Content starts
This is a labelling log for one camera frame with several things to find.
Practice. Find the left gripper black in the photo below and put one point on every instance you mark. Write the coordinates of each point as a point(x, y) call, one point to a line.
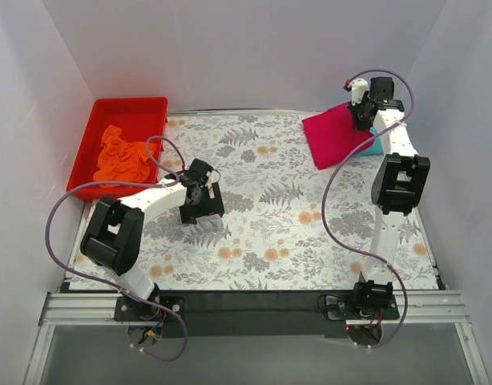
point(213, 201)

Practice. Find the magenta t shirt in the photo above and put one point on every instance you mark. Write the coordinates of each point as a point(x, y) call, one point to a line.
point(331, 136)

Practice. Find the folded cyan t shirt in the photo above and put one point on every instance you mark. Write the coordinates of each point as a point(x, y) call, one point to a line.
point(374, 147)

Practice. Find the orange t shirt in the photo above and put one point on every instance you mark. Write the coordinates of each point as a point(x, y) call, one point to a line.
point(122, 160)

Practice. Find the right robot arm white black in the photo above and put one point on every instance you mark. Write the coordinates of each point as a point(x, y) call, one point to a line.
point(396, 191)

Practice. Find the aluminium frame rail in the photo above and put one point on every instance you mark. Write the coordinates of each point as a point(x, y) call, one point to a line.
point(86, 339)

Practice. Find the red plastic bin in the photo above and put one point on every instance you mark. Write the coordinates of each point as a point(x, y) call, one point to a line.
point(138, 118)

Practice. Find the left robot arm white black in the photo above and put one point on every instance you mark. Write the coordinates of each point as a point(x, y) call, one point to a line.
point(112, 239)

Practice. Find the floral patterned table mat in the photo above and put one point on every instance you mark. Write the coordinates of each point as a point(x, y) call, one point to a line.
point(287, 225)

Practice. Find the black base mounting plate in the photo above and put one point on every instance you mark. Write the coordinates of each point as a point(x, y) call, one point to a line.
point(264, 312)

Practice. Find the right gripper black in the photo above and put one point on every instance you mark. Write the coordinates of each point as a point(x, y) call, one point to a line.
Content ends
> [Required work] Will you restate every entry word for word and omit the images?

> [Final answer]
This is a labelling log for one camera frame with several things to find.
Practice. Find the left gripper black in the photo below and put one point on every instance you mark. Write the coordinates of each point as a point(x, y) call, one point to a line.
point(213, 201)

Practice. Find the magenta t shirt in the photo above and put one point on every instance you mark. Write the coordinates of each point as a point(x, y) call, one point to a line.
point(331, 136)

Practice. Find the folded cyan t shirt in the photo above and put one point on every instance you mark. Write the coordinates of each point as a point(x, y) call, one point to a line.
point(374, 147)

Practice. Find the orange t shirt in the photo above and put one point on every instance you mark. Write the coordinates of each point as a point(x, y) call, one point to a line.
point(122, 160)

Practice. Find the right robot arm white black in the photo above and put one point on every instance you mark. Write the coordinates of each point as a point(x, y) call, one point to a line.
point(396, 191)

Practice. Find the aluminium frame rail in the photo above and put one point on every instance you mark. Write the coordinates of each point as a point(x, y) call, one point to a line.
point(86, 339)

Practice. Find the red plastic bin in the photo above and put one point on every instance you mark. Write the coordinates of each point as a point(x, y) call, one point to a line.
point(138, 118)

Practice. Find the left robot arm white black in the photo above and put one point on every instance you mark. Write the coordinates of each point as a point(x, y) call, one point to a line.
point(112, 239)

Practice. Find the floral patterned table mat in the photo above and put one point on every instance you mark. Write the coordinates of each point as a point(x, y) call, one point to a line.
point(287, 225)

Practice. Find the black base mounting plate in the photo above and put one point on every instance you mark. Write the coordinates of each point as a point(x, y) call, one point to a line.
point(264, 312)

Practice. Find the right gripper black in the photo above and put one point on every instance you mark. Write the coordinates of each point as a point(x, y) call, one point to a line.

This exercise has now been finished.